The data are binned for each of the three sets in 38 bins between 1 to 20MeV with custom bin sizes. The region up to 8 MeV which is dominated by measured reactor \(\overline{\nu }_e \) has 28 bins of 0.25 MeV size. Above 8 MeV, bins are background dominated but are included in the fit as they allow for constraining the background rates. Due to the lower statistics, larger bin sizes are used. These are 4 bins of 0.5 MeV size between 8 to 10 MeV, where rare isotopes (\({^9Li}\)) dominate and 4 bins of 2 MeV size between 12 to 20MeV, where fast neutrons dominate. In the intermediate region 10–12MeV, 2 bins of 1 MeV size are used.

Systematic uncertainties are modeled by the following nuisance parameters \( \mathbf {\xi }\) in the analysis (more details are given in [37]):

  • The normalizations of the reactor flux expectation for each energy bin are free fit parameters. This approach is independent of existing reactor flux predictions and the normalizations are only constrained by the data-to-data comparison of rate and shape of the data in each detector. This way, known discrepancies of reactor flux models [23, 41, 42, 44], being independent of the baseline, do not bias the fit, however, at the price of a slightly reduced sensitivity. The basis of the above approach is a large correlation in the observed reactor flux for the three data sets FD-I, FD-II, ND. Because of different running times, this assumption is only approximate, (99.75% for FD-II and ND, 93.20% for FD-I and FD2, 93.10% for FD-I and ND). Therefore, we model additional constraints on the normalization of each energy bin of the three data sets with a total of \(3\times 41\) reactor flux parameters between 1 to 11.25MeV. The number of parameters is determined by the greatest common divisor of the bin widths to create a uniform binning. These bins form the basis of an area conserving spline, which is energy corrected and later integrated over in the original binning. These parameters are correlated between the data sets with the above correlation factors and additionally we allow for uncorrelated shape deviations with a \(41\times 41\) covariance matrix for each data set, that is determined from the reactor flux prediction.

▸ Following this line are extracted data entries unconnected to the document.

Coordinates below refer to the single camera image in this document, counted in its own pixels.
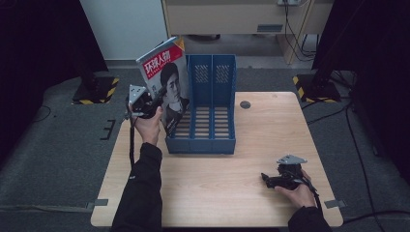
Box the black curtain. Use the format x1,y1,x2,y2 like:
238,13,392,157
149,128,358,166
310,0,410,187
0,0,109,162

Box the magazine with portrait cover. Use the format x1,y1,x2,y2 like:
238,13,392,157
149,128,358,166
135,36,191,136

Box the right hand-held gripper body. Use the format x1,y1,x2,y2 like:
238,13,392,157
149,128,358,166
276,154,308,191

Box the beige wooden cabinet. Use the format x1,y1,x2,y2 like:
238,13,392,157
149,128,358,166
161,0,335,66

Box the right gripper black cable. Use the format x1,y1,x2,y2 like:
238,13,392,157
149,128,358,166
288,170,324,214

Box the person's left hand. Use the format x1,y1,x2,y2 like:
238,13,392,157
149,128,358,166
132,105,164,147

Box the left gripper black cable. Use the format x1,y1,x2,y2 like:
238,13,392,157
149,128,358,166
124,96,137,181

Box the black stand with striped base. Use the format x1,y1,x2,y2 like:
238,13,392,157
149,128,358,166
291,64,342,104
71,62,121,106

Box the blue plastic file rack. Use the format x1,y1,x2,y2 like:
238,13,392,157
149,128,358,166
163,53,238,155

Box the person's right hand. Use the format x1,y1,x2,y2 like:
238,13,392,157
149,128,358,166
275,169,317,210

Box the grey tape strip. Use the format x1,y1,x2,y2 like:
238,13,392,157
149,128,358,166
323,199,347,210
86,198,109,211

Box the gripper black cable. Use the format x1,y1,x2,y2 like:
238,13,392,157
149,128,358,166
288,170,324,214
124,96,137,181

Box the black hanging cables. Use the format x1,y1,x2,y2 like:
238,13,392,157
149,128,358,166
282,0,319,63

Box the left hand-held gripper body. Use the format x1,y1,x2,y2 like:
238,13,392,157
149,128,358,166
128,83,160,120

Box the thin black floor cable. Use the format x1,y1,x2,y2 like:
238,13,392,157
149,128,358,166
31,104,53,124

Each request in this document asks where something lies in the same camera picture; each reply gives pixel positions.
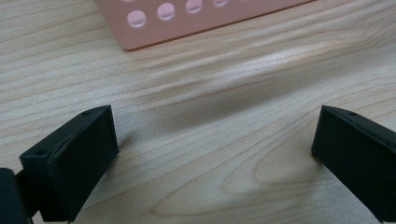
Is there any pink perforated plastic basket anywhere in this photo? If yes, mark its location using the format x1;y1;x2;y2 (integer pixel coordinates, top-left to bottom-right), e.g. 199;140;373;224
93;0;316;51

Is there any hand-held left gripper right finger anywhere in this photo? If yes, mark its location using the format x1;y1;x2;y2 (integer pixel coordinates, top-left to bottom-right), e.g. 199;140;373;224
311;105;396;224

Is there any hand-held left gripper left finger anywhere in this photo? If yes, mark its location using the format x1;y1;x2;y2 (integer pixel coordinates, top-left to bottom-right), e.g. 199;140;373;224
19;105;120;224

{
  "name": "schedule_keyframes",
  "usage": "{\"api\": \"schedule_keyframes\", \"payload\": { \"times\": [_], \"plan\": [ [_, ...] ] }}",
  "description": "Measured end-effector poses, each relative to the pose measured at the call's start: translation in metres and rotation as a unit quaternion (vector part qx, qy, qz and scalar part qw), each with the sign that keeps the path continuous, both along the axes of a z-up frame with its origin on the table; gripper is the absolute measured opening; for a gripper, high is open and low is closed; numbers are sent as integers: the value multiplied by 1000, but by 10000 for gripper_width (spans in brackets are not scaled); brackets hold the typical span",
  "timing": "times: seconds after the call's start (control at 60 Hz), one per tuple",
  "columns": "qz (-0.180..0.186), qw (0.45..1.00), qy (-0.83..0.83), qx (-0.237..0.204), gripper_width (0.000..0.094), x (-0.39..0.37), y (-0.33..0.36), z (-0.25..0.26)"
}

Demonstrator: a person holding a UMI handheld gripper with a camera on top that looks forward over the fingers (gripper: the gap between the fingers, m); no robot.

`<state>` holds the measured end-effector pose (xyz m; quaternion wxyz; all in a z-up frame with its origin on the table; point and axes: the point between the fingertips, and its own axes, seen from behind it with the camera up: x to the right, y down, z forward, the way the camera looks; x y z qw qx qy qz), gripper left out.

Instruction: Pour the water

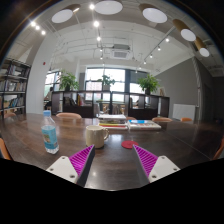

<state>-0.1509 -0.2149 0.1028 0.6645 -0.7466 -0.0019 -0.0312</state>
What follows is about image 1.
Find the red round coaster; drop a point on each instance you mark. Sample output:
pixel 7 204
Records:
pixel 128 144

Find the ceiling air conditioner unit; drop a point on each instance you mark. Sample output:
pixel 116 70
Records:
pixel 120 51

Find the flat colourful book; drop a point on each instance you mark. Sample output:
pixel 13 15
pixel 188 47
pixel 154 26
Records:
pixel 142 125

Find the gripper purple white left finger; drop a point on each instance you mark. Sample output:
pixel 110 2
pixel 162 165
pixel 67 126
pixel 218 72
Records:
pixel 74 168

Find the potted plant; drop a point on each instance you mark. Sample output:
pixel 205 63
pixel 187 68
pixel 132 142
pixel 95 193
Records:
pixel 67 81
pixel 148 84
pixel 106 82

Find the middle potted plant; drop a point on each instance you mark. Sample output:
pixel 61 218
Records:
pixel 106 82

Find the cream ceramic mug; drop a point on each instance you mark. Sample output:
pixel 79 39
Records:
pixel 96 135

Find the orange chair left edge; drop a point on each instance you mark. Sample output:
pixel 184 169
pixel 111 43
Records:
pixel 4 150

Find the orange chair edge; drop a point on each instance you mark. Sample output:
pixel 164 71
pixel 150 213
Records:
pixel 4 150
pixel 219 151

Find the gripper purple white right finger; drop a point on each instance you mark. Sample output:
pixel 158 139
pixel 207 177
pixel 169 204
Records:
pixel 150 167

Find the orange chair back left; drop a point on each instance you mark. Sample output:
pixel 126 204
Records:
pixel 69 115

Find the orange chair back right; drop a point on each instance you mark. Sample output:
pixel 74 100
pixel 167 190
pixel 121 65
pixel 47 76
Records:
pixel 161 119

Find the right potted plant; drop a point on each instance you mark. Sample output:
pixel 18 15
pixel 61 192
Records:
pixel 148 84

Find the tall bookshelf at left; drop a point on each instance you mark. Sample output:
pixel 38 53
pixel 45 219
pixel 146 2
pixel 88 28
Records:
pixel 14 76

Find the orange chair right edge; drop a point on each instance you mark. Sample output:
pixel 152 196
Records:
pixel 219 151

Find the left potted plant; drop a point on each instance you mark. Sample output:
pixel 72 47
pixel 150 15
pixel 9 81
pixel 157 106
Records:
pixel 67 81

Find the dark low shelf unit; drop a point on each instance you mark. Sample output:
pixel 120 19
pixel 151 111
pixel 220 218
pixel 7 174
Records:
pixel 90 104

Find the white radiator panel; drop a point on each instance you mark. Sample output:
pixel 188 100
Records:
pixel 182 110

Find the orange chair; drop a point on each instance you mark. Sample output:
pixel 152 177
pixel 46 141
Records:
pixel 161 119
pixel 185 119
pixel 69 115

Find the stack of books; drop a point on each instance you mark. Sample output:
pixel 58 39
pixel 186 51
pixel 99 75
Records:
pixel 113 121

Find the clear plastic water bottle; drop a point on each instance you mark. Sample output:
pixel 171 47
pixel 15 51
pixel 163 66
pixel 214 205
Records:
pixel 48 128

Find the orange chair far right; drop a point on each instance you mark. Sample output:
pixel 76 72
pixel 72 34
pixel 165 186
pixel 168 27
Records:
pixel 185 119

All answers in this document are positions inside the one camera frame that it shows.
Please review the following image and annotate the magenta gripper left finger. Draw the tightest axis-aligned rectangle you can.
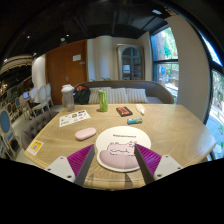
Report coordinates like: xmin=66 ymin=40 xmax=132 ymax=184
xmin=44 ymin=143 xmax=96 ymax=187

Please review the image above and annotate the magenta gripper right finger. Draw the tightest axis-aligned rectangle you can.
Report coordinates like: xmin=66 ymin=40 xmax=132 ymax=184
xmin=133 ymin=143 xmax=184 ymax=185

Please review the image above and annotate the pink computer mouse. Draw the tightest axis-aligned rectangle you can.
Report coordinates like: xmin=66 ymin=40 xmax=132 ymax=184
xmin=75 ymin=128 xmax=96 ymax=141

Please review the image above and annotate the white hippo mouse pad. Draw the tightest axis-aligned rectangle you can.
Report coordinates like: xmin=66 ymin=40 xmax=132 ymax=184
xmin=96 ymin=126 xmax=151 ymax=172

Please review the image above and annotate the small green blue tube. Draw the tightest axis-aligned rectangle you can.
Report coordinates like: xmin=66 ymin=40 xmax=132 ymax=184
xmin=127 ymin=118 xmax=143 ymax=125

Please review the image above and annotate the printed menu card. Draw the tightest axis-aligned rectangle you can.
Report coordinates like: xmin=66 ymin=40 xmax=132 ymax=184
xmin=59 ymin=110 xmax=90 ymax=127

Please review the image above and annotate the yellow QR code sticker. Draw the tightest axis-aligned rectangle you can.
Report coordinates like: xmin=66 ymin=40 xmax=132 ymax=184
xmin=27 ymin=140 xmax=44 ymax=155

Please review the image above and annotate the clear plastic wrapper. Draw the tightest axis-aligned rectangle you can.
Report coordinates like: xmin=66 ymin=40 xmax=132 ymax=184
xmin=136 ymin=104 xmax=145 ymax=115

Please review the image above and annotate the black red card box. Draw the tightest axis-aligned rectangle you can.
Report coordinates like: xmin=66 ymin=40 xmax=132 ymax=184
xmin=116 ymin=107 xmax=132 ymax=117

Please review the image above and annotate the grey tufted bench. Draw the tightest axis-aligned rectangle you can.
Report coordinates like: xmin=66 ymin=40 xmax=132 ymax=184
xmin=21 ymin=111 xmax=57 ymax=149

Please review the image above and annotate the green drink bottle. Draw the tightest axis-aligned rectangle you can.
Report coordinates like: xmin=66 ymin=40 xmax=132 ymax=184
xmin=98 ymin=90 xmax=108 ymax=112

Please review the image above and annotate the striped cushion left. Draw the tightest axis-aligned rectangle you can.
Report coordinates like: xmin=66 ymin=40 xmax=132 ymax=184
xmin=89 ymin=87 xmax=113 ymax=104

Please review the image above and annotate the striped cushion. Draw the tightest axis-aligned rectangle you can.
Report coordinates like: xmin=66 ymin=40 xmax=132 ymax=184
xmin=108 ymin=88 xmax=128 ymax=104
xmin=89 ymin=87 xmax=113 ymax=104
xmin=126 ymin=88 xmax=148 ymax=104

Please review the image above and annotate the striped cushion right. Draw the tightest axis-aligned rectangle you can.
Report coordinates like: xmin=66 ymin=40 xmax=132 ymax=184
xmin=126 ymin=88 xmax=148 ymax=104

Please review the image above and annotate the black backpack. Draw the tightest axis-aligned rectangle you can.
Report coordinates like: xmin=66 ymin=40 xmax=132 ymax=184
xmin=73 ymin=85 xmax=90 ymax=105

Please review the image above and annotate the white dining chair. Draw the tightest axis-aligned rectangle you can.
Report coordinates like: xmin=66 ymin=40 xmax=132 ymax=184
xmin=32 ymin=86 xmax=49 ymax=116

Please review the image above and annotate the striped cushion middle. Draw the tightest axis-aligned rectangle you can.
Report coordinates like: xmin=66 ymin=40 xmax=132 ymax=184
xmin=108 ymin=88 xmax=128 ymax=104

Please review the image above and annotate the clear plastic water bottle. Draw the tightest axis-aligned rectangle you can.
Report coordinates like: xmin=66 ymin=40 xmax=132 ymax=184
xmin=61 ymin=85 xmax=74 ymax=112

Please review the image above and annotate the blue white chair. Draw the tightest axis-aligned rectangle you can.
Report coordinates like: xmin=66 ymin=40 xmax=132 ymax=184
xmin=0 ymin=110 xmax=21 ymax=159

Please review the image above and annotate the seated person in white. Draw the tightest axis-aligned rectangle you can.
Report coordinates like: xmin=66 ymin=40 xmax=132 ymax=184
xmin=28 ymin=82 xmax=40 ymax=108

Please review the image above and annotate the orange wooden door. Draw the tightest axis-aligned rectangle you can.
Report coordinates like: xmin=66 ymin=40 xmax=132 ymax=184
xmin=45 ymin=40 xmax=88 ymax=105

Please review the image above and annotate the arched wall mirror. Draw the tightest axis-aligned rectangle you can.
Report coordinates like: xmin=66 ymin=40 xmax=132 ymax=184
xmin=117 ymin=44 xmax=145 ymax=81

  • The conventional oscillation parameters \( \sin ^2 2\theta _{13} \) and \( \varDelta m^2_{ee} \) are free parameters. While \( \varDelta m^2_{ee} \) is seeded with the global best value from [48] and is constrained with a prior corresponding to its uncertainty, \( \sin ^2 2\theta _{13} \) is left unconstrained. The latter ensures that assumptions about the value, which has itself been largely determined in reactor neutrino experiments, cannot introduce a bias. By this, \( \sin ^2 2\theta _{13} \) can acquire a different best-fit value for \(\theta _{14} \ne 0\).

  • Backgrounds are modeled with free parameters for rate and shape. The shape of the contribution from rare isotopes (\({^9Li}\)) is assumed identical between the three data sets. It has been determined experimentally by a dedicated selection of events correlated in time and space with tagged muon events [6] and it is modeled with 38 shape parameters. The rate is assumed identical for FD-I and FD-II but is different for ND. Both total rates are not constrained by a prior but are determined by the data as free parameters during the fit. The rates and shapes of accidental backgrounds have been determined by time-scrambled experimental data for each data set and are individually modeled by 38 parameters for the shape and one parameter for the rate. These parameters are assumed uncorrelated for the three data sets, to account for changes in data taking over time and differences in the detectors but are constrained with a prior that reflects the uncertainty in the determination of the rates. The fast neutron and stopping muon backgrounds are modeled as \( R(E) = R_0 (a\cdot E + b\cdot \exp (-\lambda \cdot E) \). Here, \(R_0\) is the total rate and the three shape parameters \(\lambda \), a, and b are further constrained by the normalization. The shapes are assumed to be fully correlated between the data sets, while the rates are the same for for FD-I and FD-II but independent for ND. A special case is the small constant rate of \(\overline{\nu }_e \) from the reactor fuel that has been determined during FD-I reactor-off phases to \({0.58\pm 0.17}\,{d^{-1}}\). As these neutrinos undergo the same oscillation, this is modeled in the fit with the nominal oscillated shape expectation for \(\overline{\nu }_e \) and the rate is constrained by a prior corresponding to this reactor-off rate.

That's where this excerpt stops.